### PROBLEM STATEMENT
Everything from the line containing "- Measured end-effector" to the close of the records below should be output exactly, line by line, with no other lines given.
▬▬▬
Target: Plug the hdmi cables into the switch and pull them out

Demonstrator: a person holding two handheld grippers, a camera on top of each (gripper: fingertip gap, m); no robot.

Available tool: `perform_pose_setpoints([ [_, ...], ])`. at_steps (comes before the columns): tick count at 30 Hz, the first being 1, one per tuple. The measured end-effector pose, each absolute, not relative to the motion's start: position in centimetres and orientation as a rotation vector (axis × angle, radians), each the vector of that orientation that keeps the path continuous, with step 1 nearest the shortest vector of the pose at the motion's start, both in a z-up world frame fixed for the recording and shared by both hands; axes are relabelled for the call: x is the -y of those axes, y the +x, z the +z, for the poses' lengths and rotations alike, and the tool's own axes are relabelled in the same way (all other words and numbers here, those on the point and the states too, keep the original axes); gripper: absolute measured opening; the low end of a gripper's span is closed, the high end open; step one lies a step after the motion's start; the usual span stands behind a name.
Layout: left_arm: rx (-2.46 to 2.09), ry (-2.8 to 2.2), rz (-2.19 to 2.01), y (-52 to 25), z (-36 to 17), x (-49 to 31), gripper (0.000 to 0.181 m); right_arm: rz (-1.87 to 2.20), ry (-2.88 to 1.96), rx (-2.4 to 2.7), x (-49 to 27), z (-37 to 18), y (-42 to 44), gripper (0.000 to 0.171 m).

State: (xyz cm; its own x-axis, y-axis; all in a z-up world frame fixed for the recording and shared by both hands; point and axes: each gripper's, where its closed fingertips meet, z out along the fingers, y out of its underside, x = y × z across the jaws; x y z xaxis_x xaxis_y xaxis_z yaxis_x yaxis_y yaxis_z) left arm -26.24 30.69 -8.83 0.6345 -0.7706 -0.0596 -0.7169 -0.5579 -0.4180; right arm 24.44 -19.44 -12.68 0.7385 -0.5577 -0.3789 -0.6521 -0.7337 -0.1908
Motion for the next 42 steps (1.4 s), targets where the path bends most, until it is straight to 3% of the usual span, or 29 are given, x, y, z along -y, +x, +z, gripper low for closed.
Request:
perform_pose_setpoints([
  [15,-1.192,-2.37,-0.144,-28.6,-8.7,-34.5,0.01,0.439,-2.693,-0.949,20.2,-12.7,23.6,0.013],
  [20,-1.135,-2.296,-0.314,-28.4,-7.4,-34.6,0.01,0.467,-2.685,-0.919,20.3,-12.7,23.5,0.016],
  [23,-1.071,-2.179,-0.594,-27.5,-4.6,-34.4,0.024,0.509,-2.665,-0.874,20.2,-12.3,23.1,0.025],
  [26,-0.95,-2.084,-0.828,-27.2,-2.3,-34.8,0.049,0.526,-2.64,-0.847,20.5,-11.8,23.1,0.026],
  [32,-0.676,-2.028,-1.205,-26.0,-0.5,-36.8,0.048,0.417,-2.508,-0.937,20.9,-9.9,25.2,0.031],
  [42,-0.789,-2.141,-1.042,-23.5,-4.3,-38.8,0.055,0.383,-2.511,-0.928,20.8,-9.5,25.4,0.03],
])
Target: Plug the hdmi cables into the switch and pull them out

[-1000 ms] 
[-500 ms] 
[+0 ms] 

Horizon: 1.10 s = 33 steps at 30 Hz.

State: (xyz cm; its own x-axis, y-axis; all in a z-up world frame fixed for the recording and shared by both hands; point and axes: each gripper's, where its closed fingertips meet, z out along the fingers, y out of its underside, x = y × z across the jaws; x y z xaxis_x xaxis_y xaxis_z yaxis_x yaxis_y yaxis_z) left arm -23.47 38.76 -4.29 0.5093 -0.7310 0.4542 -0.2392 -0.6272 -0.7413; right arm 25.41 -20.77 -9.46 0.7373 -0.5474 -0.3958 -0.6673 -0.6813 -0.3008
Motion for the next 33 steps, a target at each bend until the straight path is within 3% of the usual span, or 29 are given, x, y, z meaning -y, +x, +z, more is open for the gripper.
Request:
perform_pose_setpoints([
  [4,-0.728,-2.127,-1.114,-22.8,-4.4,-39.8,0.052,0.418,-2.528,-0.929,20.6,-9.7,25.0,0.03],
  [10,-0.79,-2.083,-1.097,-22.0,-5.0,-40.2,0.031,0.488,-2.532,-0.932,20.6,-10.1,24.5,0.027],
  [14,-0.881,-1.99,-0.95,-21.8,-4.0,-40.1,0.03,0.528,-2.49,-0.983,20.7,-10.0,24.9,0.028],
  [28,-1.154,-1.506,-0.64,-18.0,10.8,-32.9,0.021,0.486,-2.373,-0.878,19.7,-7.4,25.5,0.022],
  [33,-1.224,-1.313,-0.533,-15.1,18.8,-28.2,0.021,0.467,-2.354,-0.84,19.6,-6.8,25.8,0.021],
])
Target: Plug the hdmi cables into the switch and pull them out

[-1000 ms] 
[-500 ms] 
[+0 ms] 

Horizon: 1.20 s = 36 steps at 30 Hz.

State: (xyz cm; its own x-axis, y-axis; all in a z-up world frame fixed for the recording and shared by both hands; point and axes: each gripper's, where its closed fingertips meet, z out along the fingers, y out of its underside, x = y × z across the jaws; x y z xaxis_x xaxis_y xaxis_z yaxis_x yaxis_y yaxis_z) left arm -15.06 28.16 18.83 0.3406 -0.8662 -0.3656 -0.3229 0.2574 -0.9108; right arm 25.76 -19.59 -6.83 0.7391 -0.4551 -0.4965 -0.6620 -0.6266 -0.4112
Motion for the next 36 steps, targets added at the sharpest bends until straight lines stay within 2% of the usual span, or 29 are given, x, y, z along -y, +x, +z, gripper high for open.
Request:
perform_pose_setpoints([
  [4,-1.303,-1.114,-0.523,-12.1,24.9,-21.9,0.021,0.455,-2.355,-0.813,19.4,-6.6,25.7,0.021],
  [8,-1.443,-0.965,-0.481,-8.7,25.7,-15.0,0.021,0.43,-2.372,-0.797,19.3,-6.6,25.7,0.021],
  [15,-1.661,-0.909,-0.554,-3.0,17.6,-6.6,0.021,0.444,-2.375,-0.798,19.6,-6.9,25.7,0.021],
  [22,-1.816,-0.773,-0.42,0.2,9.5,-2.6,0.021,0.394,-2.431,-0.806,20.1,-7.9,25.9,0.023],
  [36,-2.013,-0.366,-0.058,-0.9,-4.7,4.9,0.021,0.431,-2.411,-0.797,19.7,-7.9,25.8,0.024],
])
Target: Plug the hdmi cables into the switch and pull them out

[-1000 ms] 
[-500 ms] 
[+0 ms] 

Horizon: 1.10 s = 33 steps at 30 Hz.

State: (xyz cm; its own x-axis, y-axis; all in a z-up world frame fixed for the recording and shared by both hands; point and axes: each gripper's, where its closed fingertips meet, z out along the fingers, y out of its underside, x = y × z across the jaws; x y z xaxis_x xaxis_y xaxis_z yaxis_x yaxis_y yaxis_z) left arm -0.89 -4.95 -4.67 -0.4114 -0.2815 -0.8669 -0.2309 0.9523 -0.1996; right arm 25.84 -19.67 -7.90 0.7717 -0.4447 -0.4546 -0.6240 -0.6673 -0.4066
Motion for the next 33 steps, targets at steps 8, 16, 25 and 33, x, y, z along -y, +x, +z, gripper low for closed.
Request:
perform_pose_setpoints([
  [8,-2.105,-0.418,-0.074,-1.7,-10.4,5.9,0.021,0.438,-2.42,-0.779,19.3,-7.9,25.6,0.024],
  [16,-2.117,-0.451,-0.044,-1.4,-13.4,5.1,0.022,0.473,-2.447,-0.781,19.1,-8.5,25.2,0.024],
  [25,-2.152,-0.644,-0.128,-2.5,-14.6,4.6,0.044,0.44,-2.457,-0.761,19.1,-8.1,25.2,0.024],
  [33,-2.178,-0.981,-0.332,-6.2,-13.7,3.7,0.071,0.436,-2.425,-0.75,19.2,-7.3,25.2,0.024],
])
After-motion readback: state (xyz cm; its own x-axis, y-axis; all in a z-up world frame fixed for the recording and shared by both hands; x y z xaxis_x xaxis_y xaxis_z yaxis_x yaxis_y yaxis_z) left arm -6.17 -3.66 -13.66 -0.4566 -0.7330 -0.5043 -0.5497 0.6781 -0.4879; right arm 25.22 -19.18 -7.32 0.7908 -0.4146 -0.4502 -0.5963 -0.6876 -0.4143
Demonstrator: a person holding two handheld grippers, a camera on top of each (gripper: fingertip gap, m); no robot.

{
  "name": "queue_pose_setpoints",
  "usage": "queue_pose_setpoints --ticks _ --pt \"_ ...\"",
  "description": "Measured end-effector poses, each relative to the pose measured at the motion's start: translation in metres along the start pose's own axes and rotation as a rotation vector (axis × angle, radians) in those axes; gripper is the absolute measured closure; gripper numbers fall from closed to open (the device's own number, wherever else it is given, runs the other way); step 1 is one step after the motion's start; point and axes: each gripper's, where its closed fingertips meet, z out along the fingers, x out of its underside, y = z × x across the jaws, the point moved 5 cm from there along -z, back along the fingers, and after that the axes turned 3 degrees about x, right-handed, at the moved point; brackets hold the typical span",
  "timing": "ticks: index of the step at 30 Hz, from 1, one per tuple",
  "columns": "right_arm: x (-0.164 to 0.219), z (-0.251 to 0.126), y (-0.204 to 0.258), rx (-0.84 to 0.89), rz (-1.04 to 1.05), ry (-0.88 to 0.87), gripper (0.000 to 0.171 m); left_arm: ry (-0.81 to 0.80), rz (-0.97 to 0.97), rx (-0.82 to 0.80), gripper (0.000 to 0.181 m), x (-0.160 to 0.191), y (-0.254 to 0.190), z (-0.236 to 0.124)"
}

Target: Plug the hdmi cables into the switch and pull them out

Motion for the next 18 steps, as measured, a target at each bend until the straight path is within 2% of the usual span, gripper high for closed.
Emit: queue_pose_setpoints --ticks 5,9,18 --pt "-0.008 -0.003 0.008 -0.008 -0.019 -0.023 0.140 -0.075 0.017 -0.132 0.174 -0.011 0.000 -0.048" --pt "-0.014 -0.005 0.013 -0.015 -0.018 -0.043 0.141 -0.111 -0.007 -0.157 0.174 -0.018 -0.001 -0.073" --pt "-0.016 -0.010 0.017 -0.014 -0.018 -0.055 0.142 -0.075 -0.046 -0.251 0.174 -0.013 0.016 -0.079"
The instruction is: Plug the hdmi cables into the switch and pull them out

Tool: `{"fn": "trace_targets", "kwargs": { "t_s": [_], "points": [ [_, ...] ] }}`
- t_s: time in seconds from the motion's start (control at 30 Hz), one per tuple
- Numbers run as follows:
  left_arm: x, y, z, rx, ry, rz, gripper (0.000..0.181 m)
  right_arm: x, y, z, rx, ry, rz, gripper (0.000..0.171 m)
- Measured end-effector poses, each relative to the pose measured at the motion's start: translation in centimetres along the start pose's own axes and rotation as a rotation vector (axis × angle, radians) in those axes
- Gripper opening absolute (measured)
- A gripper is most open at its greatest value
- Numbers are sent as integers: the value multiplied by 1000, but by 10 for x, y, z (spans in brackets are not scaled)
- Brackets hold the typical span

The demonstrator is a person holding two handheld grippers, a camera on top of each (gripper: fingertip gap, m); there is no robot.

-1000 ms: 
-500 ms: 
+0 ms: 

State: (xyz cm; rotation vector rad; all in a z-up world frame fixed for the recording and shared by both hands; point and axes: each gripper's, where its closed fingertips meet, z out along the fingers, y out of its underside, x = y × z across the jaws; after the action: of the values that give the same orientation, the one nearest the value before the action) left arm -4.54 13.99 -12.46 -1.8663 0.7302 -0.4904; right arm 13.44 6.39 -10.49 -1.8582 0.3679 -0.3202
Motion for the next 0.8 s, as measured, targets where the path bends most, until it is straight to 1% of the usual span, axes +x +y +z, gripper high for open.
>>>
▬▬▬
### TASK RESULT
- Measured end-effector poses, each relative to the pose measured at the motion's start: translation in centimetres along the start pose's own axes and rotation as a rotation vector (axis × angle, radians) in those axes
- Gripper opening absolute (measured)
- A gripper is most open at its greatest value
- Numbers are sent as integers: the value multiplied by 1000, but by 10 for x, y, z (spans in brackets are not scaled)
- Brackets hold the typical span

The demonstrator is a person holding two handheld grippers, a camera on top of each (gripper: fingertip gap, m); there is no robot.

-1000 ms: 
-500 ms: 
+0 ms: 

State: (xyz cm; rotation vector rad; all in a z-up world frame fixed for the recording and shared by both hands; point and axes: each gripper's, where its closed fingertips meet, z out along the fingers, y out of its underside, x = y × z across the jaws; after the action: of the values that give the same orientation, the one nearest the value before the action) left arm -4.54 13.99 -12.46 -1.8663 0.7302 -0.4904; right arm 13.44 6.39 -10.49 -1.8582 0.3679 -0.3202
Motion for the next 0.8 s, as measured, targets where the path bends most, until it is straight to 1% of the usual span, axes +x +y +z, gripper high for open.
>>>

That is the complete output.